Am Dienstag, dem 16. Mai, fand in Koblach die 22. Landeskonferenz des ÖGB Vorarlberg statt.

Der Tag begann mit  den Fraktionskonferenzen. GEMEINSAM-UG konnte auch zwei Gäste aus Wien begrüßen: UG-Bundesvorsitzender Markus Koza und der Vertreter der UG im GöD-Bundesvorstand Reinhard Sellner.

Die Konferenz selbst war geprägt von einem tiefen Konflikt zwischen den beiden großen Fraktionen der sozialdemokratischen und der christlichen Gewerkschafter/innen (FSG, FCG). Vorausgegangen waren heftige Kämpfe um die Anzahl der Delegierten die die Fraktionen entsenden dürfen. Beide Seiten beanspruchten die Mehrheit für sich.
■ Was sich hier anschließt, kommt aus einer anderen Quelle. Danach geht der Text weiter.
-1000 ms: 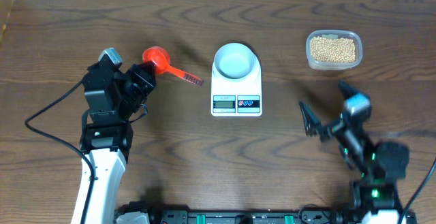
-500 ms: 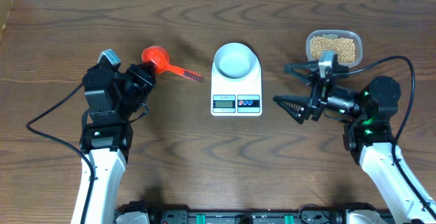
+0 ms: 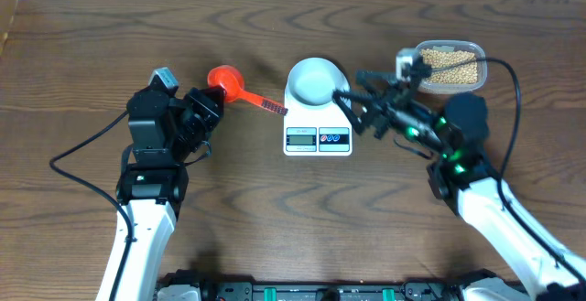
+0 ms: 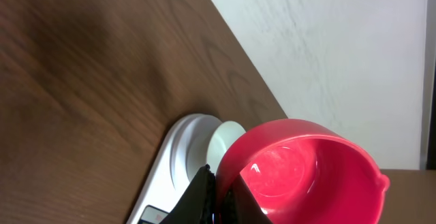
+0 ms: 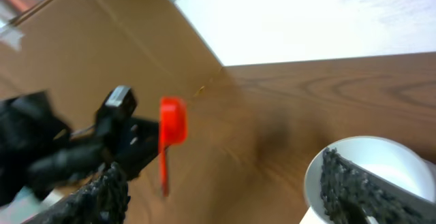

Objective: Scoop item into bowl and weigh 50g on scale
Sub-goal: 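Reach the right gripper to the scoop handle near the left gripper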

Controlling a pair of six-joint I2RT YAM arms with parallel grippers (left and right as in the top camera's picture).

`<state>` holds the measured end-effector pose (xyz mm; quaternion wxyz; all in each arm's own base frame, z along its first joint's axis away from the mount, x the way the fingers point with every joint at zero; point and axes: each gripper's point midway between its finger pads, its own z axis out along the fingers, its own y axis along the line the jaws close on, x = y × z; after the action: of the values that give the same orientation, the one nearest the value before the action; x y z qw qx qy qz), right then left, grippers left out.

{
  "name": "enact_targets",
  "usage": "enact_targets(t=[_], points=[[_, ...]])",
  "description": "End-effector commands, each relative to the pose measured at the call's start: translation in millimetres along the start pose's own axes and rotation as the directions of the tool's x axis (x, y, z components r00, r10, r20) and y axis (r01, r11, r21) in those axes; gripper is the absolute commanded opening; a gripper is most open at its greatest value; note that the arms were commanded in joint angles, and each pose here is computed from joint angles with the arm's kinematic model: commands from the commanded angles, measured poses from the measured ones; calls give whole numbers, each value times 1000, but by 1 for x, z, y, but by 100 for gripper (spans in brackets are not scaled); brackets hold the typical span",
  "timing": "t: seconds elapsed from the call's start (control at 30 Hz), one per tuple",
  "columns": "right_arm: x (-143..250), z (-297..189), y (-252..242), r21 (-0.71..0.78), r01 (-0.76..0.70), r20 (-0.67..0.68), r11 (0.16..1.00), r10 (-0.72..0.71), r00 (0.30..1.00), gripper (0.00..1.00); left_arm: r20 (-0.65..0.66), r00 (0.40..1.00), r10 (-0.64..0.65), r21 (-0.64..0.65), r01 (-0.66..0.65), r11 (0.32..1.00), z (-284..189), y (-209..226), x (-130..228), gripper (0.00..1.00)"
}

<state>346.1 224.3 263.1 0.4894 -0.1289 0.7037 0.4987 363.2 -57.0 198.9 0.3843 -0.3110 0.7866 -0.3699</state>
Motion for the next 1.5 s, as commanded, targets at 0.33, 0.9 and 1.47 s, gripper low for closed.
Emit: enact_targets(t=[0.33, 0.9, 1.47], points=[[19, 45, -3, 3, -22, -56, 1000, 22, 998, 73, 33, 981, -189, -4, 189, 982, 7, -17, 14, 7], [29, 47, 12, -62, 29, -97, 998, -35, 995, 69, 244, 958, -148, -84, 173, 981, 7, -12, 4, 7], [44, 49, 34, -162, 44, -152, 986, -69, 986, 59, 36, 962, -270, -11, 271, 963, 31, -25, 39, 7]])
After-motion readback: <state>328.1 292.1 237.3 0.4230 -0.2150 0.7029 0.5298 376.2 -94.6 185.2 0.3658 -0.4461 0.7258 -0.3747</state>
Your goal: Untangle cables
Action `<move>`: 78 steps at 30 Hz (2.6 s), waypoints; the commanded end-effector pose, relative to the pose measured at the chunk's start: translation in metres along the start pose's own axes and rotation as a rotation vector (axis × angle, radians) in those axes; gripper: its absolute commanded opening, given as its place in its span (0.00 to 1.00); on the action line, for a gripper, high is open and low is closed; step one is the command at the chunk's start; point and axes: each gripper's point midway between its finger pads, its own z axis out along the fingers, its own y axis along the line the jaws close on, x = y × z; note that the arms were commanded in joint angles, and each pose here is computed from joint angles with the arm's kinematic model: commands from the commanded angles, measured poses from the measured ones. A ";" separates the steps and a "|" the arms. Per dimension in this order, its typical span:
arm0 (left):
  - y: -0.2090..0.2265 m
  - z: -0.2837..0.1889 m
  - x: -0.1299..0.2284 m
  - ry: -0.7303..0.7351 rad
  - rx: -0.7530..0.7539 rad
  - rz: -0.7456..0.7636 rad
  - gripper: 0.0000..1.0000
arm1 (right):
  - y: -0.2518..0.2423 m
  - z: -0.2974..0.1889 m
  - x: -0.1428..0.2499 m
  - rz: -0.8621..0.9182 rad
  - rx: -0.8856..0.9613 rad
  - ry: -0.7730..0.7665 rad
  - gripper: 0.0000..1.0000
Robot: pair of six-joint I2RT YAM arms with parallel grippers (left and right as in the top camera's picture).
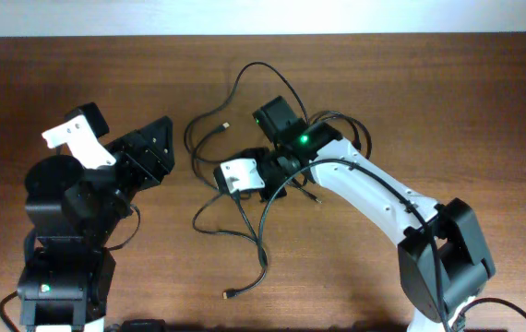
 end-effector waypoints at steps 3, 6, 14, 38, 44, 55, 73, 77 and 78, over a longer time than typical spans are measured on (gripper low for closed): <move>0.001 -0.002 -0.006 -0.026 -0.015 -0.007 0.72 | -0.061 -0.074 -0.028 -0.002 0.311 0.175 0.04; 0.003 -0.002 -0.004 -0.017 -0.021 -0.010 0.73 | -0.088 -0.114 -0.023 0.118 0.507 0.298 0.04; 0.010 -0.003 0.005 0.018 -0.052 -0.014 0.75 | -0.128 -0.252 -0.077 0.111 0.969 0.372 0.04; 0.017 -0.004 0.015 0.061 -0.081 0.026 0.77 | -0.032 -0.625 0.116 0.865 1.905 0.677 0.06; 0.022 -0.005 0.023 0.091 -0.101 0.016 0.77 | 0.028 -0.669 0.172 0.946 1.828 0.485 0.04; 0.025 -0.005 0.022 0.083 -0.118 0.016 0.77 | 0.143 -0.717 0.268 1.214 1.890 0.564 0.99; 0.024 -0.005 0.020 0.077 -0.114 0.018 0.80 | -0.019 -0.534 0.147 0.878 1.110 -0.184 0.99; 0.024 -0.005 0.020 0.078 -0.113 0.018 0.87 | -0.041 -0.448 0.130 0.896 0.865 -0.142 0.89; 0.024 -0.005 0.020 0.078 -0.113 0.018 0.88 | -0.045 -0.431 0.125 0.893 0.809 -0.144 0.89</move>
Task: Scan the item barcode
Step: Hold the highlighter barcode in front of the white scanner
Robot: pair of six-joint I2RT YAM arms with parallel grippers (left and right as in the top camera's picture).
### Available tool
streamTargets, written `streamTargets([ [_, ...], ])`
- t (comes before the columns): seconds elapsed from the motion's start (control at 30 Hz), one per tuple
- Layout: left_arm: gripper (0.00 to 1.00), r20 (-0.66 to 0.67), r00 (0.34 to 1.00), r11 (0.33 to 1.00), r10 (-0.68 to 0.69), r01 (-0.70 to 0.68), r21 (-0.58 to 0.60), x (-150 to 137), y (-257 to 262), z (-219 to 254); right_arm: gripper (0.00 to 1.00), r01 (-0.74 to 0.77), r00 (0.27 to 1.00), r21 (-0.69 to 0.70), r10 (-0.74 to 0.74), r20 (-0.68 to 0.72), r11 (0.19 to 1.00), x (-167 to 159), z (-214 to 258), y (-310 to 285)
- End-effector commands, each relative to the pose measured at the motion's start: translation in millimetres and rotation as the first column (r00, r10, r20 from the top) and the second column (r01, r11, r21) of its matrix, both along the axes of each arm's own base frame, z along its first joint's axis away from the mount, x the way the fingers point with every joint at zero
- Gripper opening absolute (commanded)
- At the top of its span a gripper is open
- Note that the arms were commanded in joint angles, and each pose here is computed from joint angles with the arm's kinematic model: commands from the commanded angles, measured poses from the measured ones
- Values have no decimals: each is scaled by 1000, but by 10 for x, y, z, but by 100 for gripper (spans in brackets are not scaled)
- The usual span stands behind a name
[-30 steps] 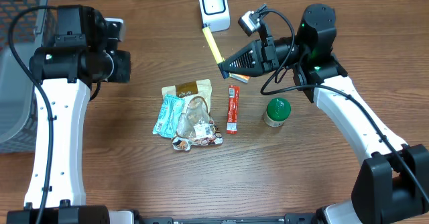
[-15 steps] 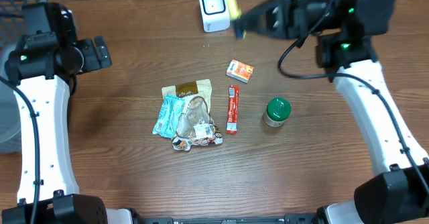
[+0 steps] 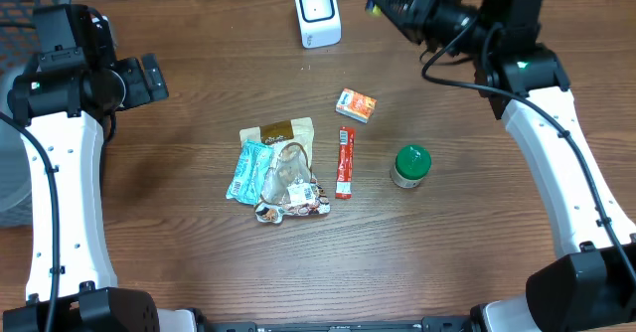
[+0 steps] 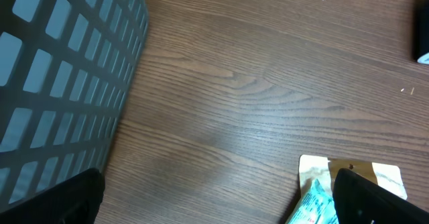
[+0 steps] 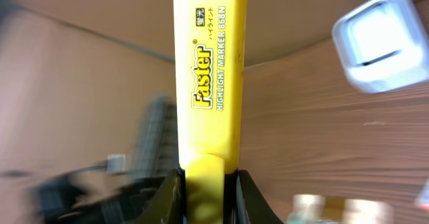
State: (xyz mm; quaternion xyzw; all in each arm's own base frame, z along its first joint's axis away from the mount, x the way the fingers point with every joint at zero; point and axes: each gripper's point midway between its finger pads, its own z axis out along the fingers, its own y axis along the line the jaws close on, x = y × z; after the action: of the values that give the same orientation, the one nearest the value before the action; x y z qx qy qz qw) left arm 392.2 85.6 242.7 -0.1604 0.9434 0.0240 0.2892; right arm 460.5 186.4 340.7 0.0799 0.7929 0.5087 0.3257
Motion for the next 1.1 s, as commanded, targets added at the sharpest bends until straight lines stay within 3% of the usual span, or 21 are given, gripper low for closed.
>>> streamTargets([
  [0.0, 100, 9, 1000, 1000, 5, -5, -13, 32, -13, 17, 4, 93, 982, -245, -49, 183, 965, 124, -63, -204],
  [0.37, 100, 9, 1000, 1000, 5, -5, -13, 32, -13, 17, 4, 155, 966, -408, -53, 251, 900, 137, 563, -347],
  [0.53, 100, 9, 1000, 1000, 5, -5, -13, 32, -13, 17, 3, 205, 949, -571, -20, 314, 795, 283, 611, -175],
  [0.73, 100, 9, 1000, 1000, 5, -5, -13, 32, -13, 17, 4, 261, 921, -796, 107, 375, 547, 578, 108, 299],
  [0.9, 100, 9, 1000, 1000, 5, -5, -13, 32, -13, 17, 4, 291, 904, -895, 210, 372, 338, 929, -489, 572],
  [1.07, 100, 9, 1000, 1000, 5, -5, -13, 32, -13, 17, 4, 268, 905, -922, 254, 341, 281, 1253, -1101, 683],
])
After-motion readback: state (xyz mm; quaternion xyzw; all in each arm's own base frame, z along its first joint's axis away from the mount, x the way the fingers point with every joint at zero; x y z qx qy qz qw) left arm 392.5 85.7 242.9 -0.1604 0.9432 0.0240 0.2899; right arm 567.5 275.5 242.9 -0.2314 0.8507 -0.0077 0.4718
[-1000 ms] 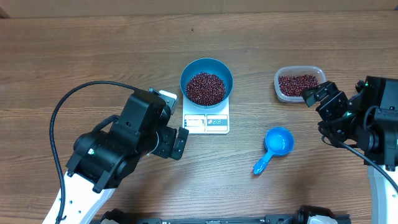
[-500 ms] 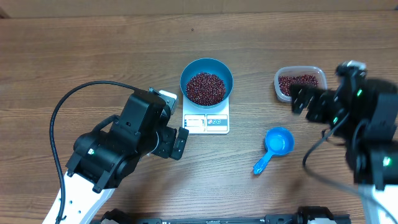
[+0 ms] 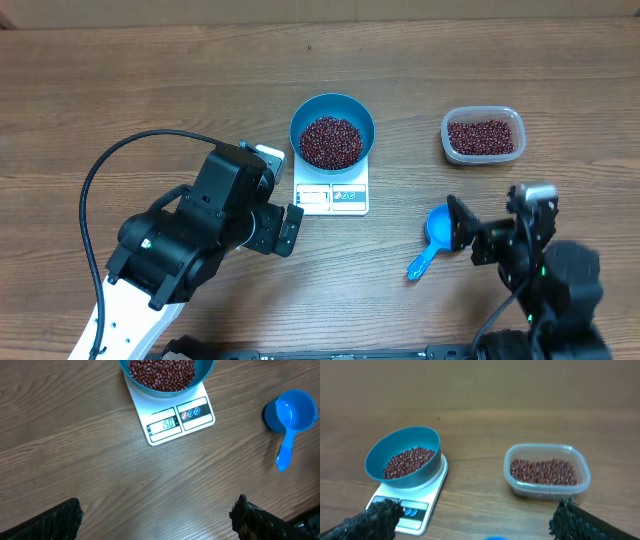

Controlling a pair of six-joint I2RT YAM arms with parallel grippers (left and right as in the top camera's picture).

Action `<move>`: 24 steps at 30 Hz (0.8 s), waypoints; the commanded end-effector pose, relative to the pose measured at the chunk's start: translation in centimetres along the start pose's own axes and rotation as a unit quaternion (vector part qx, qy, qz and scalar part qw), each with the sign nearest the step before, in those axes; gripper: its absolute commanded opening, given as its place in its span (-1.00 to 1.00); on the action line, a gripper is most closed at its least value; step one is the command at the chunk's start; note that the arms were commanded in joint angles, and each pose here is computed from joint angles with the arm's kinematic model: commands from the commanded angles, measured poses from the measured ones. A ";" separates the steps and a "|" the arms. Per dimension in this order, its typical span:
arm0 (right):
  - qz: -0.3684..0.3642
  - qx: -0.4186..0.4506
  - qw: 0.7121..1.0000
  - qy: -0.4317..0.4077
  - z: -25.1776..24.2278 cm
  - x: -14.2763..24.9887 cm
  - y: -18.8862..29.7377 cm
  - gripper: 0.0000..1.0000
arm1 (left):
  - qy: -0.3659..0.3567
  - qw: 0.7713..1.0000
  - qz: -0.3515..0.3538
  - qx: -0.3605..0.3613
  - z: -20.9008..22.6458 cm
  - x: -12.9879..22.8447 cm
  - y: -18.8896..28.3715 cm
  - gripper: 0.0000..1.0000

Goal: Scoop item into bowl and weigh 150g on scale

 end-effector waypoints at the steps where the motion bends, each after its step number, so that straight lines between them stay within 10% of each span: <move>1: -0.030 -0.008 0.999 0.016 -0.4 1.3 0.3 1.00 | 0.009 1.000 -0.008 -0.002 0.1 -0.3 0.3 0.99; 24: -0.147 -0.080 0.985 0.033 -1.4 5.5 -1.2 1.00 | 0.009 1.000 -0.008 -0.002 0.1 -0.3 0.3 0.99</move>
Point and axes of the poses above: each gripper's point midway between its finger pads, its own y axis back along the fingers, its own z axis along the line the jaws close on, x = y × z, the point moved 9 cm from there along y, back along the fingers, and after that the axes turned 15 degrees about -y, right-handed, at the moved point
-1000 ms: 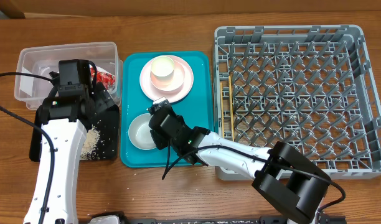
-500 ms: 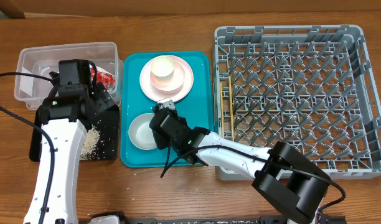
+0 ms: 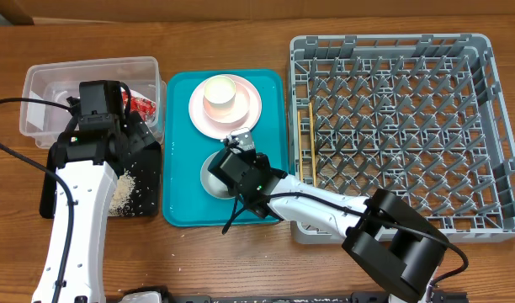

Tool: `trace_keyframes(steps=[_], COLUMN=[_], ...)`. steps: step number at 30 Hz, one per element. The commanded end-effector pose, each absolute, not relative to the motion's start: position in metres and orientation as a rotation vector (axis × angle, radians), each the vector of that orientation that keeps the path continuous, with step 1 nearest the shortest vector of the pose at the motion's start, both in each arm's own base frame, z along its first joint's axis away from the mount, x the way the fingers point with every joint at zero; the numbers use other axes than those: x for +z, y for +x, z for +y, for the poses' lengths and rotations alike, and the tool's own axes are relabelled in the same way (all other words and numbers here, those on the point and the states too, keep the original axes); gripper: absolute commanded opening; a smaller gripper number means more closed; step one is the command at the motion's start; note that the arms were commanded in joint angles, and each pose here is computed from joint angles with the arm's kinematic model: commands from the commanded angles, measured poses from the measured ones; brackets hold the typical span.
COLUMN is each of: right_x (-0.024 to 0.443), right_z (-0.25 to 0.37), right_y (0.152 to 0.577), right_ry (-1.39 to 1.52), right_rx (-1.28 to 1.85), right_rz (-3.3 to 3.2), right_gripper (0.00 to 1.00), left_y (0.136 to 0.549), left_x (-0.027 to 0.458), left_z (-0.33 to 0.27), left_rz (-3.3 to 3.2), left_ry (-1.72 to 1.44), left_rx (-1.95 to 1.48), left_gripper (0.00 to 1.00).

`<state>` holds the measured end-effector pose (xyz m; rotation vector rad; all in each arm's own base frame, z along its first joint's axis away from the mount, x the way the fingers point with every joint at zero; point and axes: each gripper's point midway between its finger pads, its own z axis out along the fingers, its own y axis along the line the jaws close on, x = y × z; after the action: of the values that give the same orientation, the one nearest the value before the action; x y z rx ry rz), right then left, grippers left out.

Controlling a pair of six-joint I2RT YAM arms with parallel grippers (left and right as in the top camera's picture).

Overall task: Sort waste into correct bins and load items into the dishwasher
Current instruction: 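Close the right gripper on the white bowl rim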

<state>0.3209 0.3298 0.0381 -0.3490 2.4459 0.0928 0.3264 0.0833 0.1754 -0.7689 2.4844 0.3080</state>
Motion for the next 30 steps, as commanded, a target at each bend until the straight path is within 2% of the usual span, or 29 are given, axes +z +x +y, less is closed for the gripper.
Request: trace_keyframes(steps=[1,6,9,12,15,24,30], right_x=[0.055,0.082,0.103,0.119,0.123,0.114,0.092], right_z=[0.31,0.315,0.342,0.382,0.403,0.416,0.402], right_y=[0.337,0.339,0.328,0.303,0.285,0.257,0.262], right_ry=[-0.266,-0.24,-0.289,-0.401,-0.477,-0.676,-0.655], right_rx=[-0.036,0.02,0.215,0.504,0.648,0.611,0.499], right_rz=[2.361,2.32,2.342,2.383,2.394,2.372,2.392], right_gripper=[0.06,0.16,0.24,0.27,0.29,0.32,0.36], left_y=[0.328,0.328,0.328,0.328,0.328,0.328,0.328], left_x=[0.182,0.182,0.182,0.182,0.182,0.182,0.182], left_z=[0.083,0.083,0.083,0.083,0.083,0.083,0.083], left_rz=[2.473,2.473,2.473,2.473,2.473,2.473,2.473], left_ry=[-0.755,-0.755,-0.755,-0.755,-0.755,-0.755,-0.755], left_rx=[0.293,0.292,0.293,0.293,0.292,0.292,0.292], left_gripper=[1.0,1.0,1.0,1.0,1.0,1.0,1.0])
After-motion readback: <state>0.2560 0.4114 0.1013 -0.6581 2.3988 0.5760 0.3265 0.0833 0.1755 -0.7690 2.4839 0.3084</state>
GEMEINSAM-UG stellte mit Mario Lechner einen eigenen Kandidaten für den Landesvorsitzenden auf, um klar zu signalisieren, dass die alternativgewerkschaftliche Fraktion der Unabhängigen Gewerkschafter/innen kein Anhängsel eines der beide Lager ist. Mario Lechner stellte in seinem Statement dann auch klar, dass die offensichtlichen Legitimationsprobleme auf einem eklatanten Mangel an Demokratie beruhen und forderte entsprechende Reformen. Das Statut des ÖGB (Österreichischer Gewerkschaftsbund) fordert zwar flächendeckende Gewerkschaftswahlen, also Wahlen in denen die Mitglieder direkt ihre Vertreter/innen wählen, diese gibt es im ÖGB Vorarlberg aber nur in der Gewerkschaft der Post- und Fernmeldebediensteten. In allen anderen Gewerkschaften wird das Kräfteverhältnis zwischen den Fraktionen durch unterschiedliche, undemokratische und manipulative Methoden festgelegt. Vereinfacht ausgedrückt: Die jeweilige Mehrheit beschließt, dass sie weiterhin die Mehrheit hat und daher auch die Mehrheit an stimmberechtigten Delegierten zur ÖGB-Landeskonferenz entsendet. Das so festgelegte Verhältnis zählte schließlich 65 Stimmberechtigte der FSG, 62 der FCG und zwei für GEMEINSAM-UG. Norbert Loacker wurde dann auch mit 65 Stimmen, der knappest möglichen absoluten Mehrheit, wieder gewählt. Klaus Bitsche (FCG) erhielt nur 59 Stimmen, Mario Lechner vier – er konnte also vermutlich zwei FCG-Delegierte davon überzeugen, ein Zeichen für Demokratie und Reform zu setzen  (eine Enthaltung).

Beide großen Fraktionen haben im Vorfeld versprochen, dass es für den ÖGB Vorarlberg einen Demokratieprozess geben soll. Aufgabe der GEMEINSAM-UG-Fraktion wird es nun sein, dieses Versprechen konsequent einzufordern.